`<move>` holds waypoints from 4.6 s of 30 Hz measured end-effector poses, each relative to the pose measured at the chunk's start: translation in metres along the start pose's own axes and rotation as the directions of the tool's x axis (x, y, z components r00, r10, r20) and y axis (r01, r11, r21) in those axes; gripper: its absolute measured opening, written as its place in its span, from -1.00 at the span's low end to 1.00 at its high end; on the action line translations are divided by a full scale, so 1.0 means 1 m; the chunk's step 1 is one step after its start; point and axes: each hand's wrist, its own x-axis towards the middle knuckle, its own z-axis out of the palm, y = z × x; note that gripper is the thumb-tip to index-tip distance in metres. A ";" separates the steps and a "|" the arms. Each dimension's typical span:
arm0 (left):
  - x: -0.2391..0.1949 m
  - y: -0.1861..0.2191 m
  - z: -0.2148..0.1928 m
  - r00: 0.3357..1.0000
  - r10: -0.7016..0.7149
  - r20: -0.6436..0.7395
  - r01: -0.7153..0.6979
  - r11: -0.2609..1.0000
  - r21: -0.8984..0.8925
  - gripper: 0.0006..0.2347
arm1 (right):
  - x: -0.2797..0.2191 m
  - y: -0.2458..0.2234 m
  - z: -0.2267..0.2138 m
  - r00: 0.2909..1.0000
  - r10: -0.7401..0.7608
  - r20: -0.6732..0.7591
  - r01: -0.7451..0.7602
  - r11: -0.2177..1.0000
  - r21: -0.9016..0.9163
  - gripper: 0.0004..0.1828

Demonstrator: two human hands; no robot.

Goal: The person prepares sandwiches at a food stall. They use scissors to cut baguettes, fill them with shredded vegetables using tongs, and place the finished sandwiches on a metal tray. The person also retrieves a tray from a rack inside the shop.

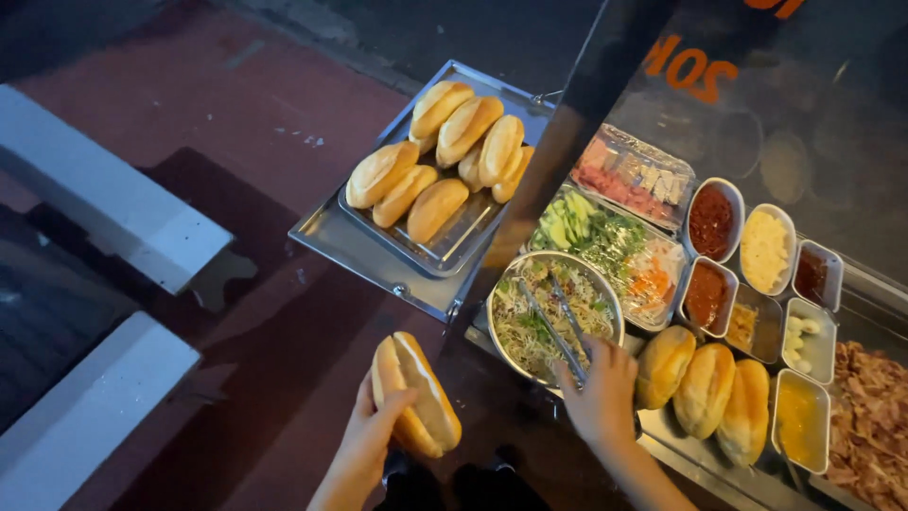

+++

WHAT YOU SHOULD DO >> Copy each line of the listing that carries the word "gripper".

TASK RESPONSE >>
`<move>` holds waypoints from 4.6 s of 30 Hz measured end-effector poses, each relative to the pose measured at the chunk's start: translation in metres along the start pose's own axes and rotation as the directions of the tool's x axis (x, y, z components r00, r10, r20) and y axis (r01, r11, r21) in those axes; gripper: its absolute measured opening, written as its place in its span, from -1.00 at the span's low end to 1.00 at its high end; on the action line translations are divided by a full scale, so 1.0 means 1 m; the chunk's step 1 is one step after its start; point and axes: each hand's wrist, its own x-axis towards the middle knuckle, its own z-axis out of the palm, y = z × x; note that gripper is the thumb-tip to index-tip distance in metres. A ";" separates the steps and a "|" the arms. Each dimension's typical span:
  - gripper: 0.0006..0.2347
  - gripper: 0.0004..0.1828

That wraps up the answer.